AC-45594 (4-(Hexyloxy)phenol) is a UPR activator. AC-45594 induces endoplasmic reticulum stress, activates the unfolded protein response (UPR), and drives the transition from adaptive stress signaling to terminal stress signaling, ultimately leading to cell Apoptosis.

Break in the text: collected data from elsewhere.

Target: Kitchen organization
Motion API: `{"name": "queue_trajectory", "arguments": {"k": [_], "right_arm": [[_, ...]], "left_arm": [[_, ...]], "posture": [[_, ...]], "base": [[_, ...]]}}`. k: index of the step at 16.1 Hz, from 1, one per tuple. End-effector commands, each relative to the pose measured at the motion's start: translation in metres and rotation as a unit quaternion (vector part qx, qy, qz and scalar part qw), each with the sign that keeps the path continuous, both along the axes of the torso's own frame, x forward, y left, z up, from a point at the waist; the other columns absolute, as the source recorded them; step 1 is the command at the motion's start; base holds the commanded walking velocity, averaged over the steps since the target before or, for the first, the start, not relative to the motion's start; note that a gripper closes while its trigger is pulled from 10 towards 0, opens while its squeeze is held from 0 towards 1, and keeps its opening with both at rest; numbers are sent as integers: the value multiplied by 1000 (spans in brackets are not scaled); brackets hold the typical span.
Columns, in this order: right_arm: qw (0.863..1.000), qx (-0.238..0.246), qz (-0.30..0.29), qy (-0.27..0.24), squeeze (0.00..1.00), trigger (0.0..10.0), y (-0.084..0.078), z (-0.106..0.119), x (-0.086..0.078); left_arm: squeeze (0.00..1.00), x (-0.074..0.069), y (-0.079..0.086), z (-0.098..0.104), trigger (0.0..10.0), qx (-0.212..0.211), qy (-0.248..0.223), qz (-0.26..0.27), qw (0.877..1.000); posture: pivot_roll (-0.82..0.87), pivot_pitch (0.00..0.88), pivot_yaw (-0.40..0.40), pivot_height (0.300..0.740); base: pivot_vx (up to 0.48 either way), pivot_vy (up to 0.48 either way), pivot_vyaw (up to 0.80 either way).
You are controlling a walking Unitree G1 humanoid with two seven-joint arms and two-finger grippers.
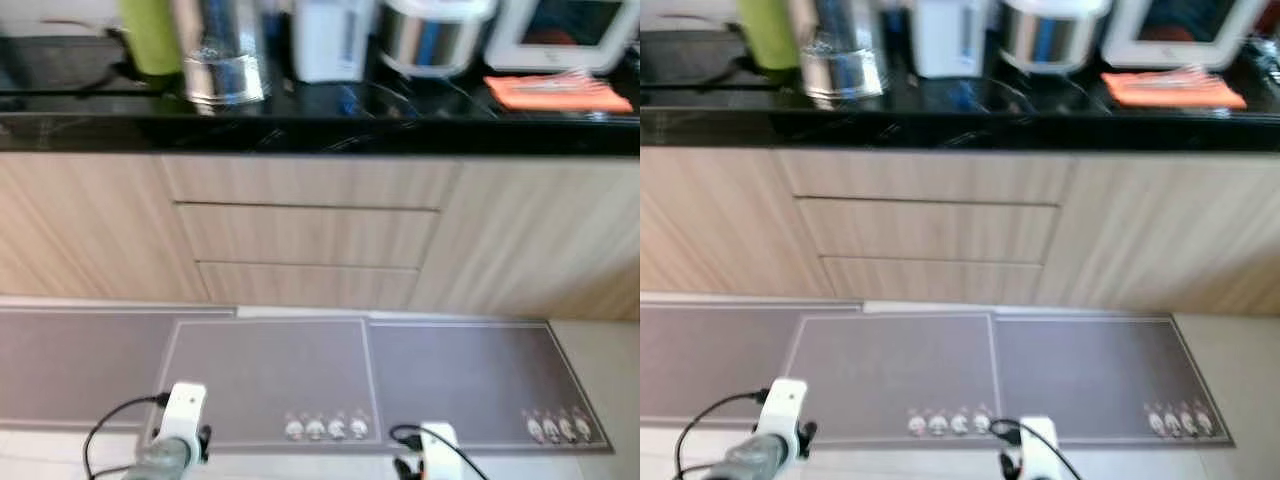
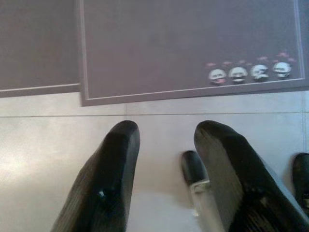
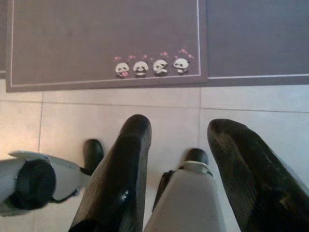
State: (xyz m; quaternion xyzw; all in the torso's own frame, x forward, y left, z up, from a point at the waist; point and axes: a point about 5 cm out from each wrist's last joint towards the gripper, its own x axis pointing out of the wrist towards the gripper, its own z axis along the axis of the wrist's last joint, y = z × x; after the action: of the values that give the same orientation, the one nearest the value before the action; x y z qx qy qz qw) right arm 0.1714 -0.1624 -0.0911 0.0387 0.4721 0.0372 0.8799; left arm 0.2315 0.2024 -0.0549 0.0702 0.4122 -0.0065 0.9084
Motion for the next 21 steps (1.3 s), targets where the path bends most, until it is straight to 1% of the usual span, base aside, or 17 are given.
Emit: {"name": "queue_trajectory", "arguments": {"k": [1,2,3,4,6,7,9,12,16,19,21], "right_arm": [[1000,-16,5,-2,0,10000,-3,2,4],[1000,-20,15,-1,0,10000,4,3,8],[1000,-16,14,-1,0,10000,8,3,9],[1000,-9,-7,1,0,10000,-1,2,5],[1000,-10,-10,0,0,10000,-4,2,5],[1000,-9,-11,2,0,10000,-9,1,2],[1000,-11,-12,3,0,10000,-11,1,1],[1000,-10,-16,4,0,10000,-11,1,0],[1000,-6,-17,5,0,10000,-8,0,0],[1000,-1,-19,2,0,10000,-5,1,2],[1000,0,-23,-1,0,10000,-5,2,4]], "left_arm": [[0,-5,-1,-3,10000,3,10,-6,1000],[0,-5,-1,-4,10000,2,10,-7,1000],[0,-5,-2,-4,10000,2,10,-8,1000],[0,-5,-2,-4,10000,1,9,-8,1000],[0,-4,-3,-3,10000,1,8,-9,1000],[0,-4,-4,-3,10000,0,8,-11,1000],[0,-5,-4,-4,10000,1,10,-13,1000],[0,-8,-6,-6,10000,1,16,-17,1000],[0,-8,-7,-6,10000,3,16,-26,1000],[0,-8,-3,-6,10000,9,18,-32,999],[0,-5,-2,-4,10000,11,16,-36,999]], "posture": [[-34,0,-10,740],[-33,0,-14,740],[-33,0,-15,740],[-32,0,-16,740],[-37,0,-21,740],[-41,0,-23,740],[-55,0,-21,740],[-68,0,-10,740],[-66,0,-1,740],[-77,0,21,740],[-79,0,26,740]], "base": [[0,-322,0],[0,-319,800],[0,-322,800],[0,-319,0],[0,-319,0],[0,-319,0],[0,-319,0],[0,-319,0],[0,-318,0],[0,-317,0],[0,-321,0]]}}
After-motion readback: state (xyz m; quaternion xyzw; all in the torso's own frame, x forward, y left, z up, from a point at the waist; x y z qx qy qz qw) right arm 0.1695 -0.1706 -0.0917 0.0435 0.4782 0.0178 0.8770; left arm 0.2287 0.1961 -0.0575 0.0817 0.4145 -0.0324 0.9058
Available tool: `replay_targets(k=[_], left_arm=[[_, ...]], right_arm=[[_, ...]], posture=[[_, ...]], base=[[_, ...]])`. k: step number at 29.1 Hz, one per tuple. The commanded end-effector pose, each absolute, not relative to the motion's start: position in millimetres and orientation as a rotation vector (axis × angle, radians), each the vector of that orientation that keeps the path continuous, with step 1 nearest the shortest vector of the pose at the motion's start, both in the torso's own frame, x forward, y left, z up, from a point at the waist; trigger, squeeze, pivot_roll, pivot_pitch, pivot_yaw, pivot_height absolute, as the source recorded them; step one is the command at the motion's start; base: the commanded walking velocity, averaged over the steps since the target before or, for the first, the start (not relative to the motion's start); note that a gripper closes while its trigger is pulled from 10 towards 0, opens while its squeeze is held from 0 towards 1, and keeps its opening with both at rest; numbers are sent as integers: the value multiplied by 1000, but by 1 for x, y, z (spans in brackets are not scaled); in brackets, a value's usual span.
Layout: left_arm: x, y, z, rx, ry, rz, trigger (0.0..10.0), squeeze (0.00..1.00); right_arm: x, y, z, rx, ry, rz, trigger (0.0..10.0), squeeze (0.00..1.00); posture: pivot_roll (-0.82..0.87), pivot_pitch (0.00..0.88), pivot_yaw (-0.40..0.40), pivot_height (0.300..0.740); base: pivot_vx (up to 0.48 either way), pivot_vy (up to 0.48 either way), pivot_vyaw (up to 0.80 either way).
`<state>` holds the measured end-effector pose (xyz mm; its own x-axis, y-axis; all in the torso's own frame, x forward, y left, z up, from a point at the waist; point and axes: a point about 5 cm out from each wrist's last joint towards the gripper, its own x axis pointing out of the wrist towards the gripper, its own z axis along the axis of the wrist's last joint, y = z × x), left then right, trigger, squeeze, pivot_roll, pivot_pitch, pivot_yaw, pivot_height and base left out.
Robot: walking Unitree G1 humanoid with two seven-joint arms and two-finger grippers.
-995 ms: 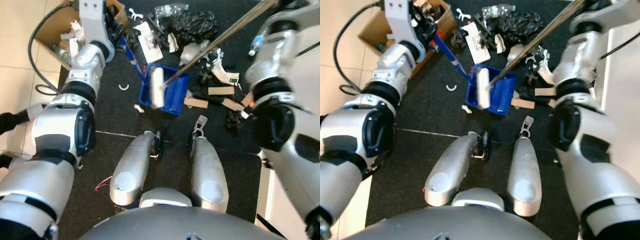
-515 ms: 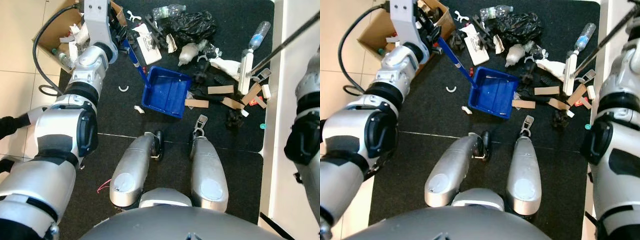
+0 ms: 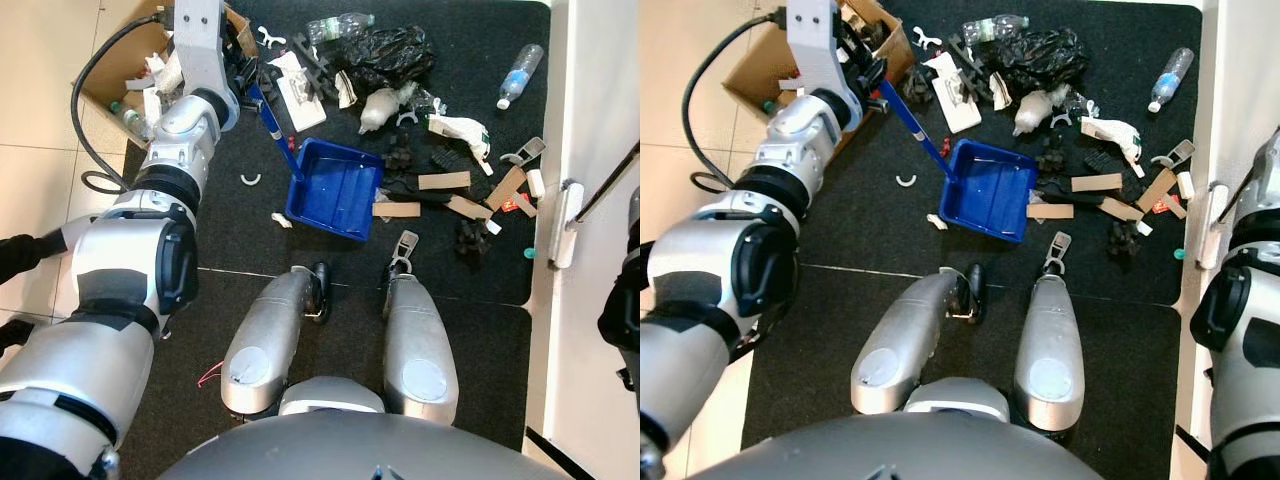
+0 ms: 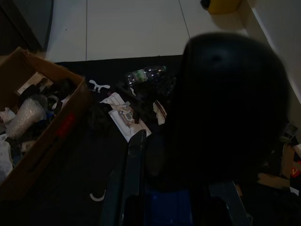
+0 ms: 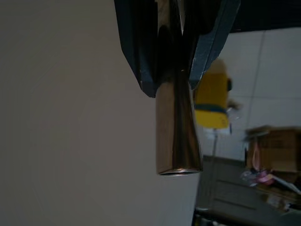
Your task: Sweep floor
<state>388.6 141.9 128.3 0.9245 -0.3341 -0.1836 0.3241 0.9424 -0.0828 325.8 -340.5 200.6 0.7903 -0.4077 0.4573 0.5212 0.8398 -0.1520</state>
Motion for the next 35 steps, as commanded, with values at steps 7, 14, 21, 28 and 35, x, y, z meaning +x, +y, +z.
replay_targets(k=[7,14,21,28,35], left_arm=[[384,139,120,-102,213,-367,10000,0],[383,142,120,-109,206,-366,10000,0],[383,142,118,-111,210,-371,10000,0],[382,139,118,-112,210,-376,10000,0],[382,138,118,-116,208,-378,10000,0]], right_arm=[[319,-324,135,-210,-184,-531,10000,0],[322,-308,114,-46,-130,-543,10000,0],[332,-292,115,260,-180,-577,10000,0],[349,-261,117,556,-204,-557,10000,0],[352,-249,112,706,-204,-551,10000,0]], posture=[[75,239,145,740],[104,243,140,740],[108,244,137,740],[113,242,123,740],[113,241,115,740]], base=[[0,0,0],[0,0,0],[0,0,0],[0,0,0],[0,0,0]])
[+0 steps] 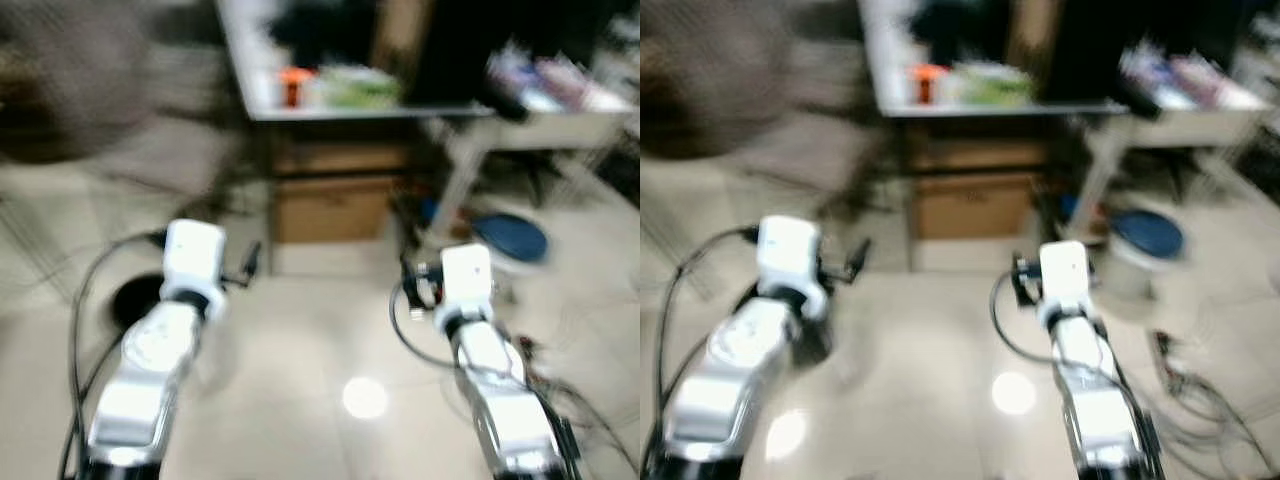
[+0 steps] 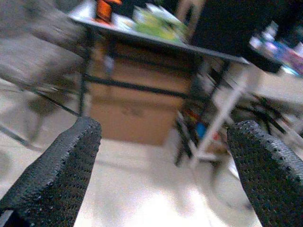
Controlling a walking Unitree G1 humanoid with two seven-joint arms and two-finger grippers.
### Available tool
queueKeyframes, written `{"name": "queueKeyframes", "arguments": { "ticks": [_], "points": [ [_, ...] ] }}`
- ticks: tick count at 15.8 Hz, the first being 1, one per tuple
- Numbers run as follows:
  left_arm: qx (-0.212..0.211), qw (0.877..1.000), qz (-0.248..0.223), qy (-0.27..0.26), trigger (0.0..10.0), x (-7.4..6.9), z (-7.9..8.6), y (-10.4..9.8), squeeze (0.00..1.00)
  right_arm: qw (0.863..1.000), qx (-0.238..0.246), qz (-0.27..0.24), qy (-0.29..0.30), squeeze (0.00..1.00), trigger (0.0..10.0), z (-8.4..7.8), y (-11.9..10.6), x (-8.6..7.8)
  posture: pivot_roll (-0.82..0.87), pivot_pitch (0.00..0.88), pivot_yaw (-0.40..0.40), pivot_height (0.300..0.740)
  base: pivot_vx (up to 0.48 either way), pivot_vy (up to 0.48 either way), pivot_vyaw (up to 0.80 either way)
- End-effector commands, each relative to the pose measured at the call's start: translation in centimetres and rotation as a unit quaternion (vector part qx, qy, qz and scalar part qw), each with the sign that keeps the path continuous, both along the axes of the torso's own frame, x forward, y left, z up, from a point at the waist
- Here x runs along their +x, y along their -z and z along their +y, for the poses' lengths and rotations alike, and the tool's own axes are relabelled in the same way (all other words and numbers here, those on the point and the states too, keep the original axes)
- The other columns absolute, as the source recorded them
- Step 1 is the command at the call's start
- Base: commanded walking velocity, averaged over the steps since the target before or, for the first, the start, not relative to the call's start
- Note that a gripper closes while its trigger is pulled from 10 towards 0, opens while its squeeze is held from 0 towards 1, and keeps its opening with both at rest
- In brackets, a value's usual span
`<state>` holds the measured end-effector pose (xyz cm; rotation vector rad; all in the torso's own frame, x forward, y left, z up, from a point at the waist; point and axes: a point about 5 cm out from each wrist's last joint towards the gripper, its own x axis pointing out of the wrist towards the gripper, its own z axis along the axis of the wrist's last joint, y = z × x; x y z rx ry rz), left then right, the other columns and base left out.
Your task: Picking trash to rubbish bin
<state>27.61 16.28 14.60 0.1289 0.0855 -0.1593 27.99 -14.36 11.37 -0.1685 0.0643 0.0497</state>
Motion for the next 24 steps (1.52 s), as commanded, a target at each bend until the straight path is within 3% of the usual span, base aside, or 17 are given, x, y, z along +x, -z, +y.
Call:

AC-45594 activates Caspase-3, induces PARP cleavage, and increases the protein level of DR5. AC-45594 selectively inhibits the growth of Ewing sarcoma cells[1].

IC50 & Target[1]

Caspase 3

 

Caspase 8

 

Caspase-7

 

In Vitro

AC-45594 (72 h) selectively inhibits the growth of Ewing sarcoma cell lines COG-E-352, SK-ES-1, TC-32, SKNMC, TC-71 and TC-106 in a concentration-dependent manner, with EC50 values ranging from 45.0 ± 2.2 to 144.3 ± 13.0 nM[1].
AC-45594 (25-200 nM; 72 h) induces apoptosis in SK-ES-1 and TC-71 Ewing sarcoma cell lines, while reducing the cell populations in the S and G2/M phases[1].
AC-45594 (200 nM; 8-16 h) triggers sequential activation of the unfolded protein response and pro-apoptotic signaling in SK-ES-1 Ewing sarcoma cells, with early stress response changes observed at 8 h post-treatment, and extensive UPR activation and apoptosis initiation detected at 16 h post-treatment[1].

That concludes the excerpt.